In the entries below, count every line with the string "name". State the count and nothing else.
─── Given data
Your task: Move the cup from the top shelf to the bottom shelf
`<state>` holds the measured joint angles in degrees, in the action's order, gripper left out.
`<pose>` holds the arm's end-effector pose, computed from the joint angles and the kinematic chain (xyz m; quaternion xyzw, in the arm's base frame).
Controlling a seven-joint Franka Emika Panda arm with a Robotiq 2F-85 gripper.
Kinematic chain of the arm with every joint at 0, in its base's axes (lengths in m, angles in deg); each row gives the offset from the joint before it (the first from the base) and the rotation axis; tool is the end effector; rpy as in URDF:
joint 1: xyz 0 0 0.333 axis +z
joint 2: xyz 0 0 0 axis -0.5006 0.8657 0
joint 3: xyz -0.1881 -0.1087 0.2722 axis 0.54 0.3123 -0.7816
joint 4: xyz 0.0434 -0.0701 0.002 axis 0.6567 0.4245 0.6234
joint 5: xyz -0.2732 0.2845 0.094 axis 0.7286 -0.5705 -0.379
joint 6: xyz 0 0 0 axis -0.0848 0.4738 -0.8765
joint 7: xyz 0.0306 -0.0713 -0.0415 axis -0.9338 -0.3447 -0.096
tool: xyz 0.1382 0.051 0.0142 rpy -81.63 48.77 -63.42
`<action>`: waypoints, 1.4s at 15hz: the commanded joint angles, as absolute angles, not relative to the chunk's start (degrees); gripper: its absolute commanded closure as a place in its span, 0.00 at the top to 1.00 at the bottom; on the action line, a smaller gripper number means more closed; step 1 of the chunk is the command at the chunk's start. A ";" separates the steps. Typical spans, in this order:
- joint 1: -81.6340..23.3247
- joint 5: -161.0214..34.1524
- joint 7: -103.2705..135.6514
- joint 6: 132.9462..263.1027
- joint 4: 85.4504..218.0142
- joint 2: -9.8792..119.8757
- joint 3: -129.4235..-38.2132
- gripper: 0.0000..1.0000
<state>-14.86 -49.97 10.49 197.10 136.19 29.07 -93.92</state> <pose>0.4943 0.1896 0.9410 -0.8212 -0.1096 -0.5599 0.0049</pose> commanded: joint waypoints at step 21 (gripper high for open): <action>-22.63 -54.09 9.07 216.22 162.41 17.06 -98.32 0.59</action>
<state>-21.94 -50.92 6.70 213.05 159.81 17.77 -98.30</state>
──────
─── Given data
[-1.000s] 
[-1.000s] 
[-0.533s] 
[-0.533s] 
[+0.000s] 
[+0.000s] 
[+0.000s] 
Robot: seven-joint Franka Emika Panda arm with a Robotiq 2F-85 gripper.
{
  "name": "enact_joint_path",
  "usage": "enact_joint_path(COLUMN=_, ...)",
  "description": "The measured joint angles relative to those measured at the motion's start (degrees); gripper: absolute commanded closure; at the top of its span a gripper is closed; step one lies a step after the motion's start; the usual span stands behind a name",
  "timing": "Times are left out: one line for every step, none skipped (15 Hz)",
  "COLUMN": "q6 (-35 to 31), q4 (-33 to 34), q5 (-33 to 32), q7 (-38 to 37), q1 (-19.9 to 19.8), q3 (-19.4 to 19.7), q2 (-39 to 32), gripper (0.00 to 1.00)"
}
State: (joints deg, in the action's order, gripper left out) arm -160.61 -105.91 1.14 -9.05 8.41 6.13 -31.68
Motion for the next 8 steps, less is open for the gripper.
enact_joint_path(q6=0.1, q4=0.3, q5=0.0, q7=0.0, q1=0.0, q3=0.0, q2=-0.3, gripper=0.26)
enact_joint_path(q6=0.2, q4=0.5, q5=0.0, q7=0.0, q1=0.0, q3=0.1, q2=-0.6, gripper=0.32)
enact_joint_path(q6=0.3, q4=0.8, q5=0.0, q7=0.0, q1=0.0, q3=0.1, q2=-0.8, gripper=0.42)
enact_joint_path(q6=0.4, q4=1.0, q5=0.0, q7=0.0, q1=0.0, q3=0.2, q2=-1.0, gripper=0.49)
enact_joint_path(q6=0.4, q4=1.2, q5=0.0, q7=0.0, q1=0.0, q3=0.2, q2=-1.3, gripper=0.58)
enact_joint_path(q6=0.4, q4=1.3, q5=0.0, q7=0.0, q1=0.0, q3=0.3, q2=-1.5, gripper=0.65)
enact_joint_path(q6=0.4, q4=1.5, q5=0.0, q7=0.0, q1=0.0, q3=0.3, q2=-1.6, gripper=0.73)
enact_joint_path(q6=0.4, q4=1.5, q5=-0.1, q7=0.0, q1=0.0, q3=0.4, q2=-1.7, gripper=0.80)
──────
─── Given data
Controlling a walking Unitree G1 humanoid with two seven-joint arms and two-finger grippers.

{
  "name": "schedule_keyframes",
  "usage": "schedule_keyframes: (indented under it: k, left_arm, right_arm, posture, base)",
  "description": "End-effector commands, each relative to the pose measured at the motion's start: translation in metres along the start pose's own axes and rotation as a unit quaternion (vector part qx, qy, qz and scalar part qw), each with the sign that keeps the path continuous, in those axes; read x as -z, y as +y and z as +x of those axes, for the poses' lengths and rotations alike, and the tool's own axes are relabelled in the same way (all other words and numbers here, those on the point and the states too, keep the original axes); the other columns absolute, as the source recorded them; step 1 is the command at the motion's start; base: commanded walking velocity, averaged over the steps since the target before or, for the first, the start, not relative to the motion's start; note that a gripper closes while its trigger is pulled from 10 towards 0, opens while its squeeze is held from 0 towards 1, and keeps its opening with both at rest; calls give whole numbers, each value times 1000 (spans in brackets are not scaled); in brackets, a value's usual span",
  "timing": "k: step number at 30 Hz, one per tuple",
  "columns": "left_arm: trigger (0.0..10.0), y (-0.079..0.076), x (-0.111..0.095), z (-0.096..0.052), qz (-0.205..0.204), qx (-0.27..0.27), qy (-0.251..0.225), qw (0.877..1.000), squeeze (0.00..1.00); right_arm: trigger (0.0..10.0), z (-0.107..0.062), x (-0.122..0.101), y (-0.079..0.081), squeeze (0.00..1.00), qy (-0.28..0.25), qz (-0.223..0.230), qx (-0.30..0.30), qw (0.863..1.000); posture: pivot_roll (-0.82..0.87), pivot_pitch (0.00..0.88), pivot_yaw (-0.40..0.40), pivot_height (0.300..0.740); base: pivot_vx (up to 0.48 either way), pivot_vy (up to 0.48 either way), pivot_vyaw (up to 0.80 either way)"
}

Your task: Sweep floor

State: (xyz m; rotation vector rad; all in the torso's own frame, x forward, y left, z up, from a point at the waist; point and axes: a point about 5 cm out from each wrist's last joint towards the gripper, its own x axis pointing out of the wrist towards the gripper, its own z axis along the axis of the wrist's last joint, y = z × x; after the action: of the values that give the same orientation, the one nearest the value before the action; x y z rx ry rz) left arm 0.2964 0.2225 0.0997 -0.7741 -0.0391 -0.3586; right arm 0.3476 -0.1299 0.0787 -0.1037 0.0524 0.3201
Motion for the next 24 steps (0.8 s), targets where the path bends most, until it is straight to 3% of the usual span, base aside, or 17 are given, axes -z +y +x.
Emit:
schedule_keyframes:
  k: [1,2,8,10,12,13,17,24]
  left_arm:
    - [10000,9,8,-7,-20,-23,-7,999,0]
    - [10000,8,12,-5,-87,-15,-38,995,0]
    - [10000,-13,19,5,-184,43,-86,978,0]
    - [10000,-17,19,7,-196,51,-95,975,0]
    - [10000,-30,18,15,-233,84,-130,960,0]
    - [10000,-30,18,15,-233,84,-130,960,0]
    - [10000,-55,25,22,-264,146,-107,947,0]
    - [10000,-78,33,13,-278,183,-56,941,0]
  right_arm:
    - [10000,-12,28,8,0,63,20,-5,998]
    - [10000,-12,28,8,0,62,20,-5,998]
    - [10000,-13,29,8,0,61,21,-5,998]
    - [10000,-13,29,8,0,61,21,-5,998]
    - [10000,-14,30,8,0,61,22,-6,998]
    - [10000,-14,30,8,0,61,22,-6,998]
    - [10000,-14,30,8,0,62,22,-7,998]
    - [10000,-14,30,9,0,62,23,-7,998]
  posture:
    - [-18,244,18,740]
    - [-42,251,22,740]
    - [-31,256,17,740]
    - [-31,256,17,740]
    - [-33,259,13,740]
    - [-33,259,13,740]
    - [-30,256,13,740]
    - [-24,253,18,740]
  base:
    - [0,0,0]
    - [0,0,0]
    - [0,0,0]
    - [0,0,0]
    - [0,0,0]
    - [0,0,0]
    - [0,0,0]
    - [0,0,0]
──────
### Solution
3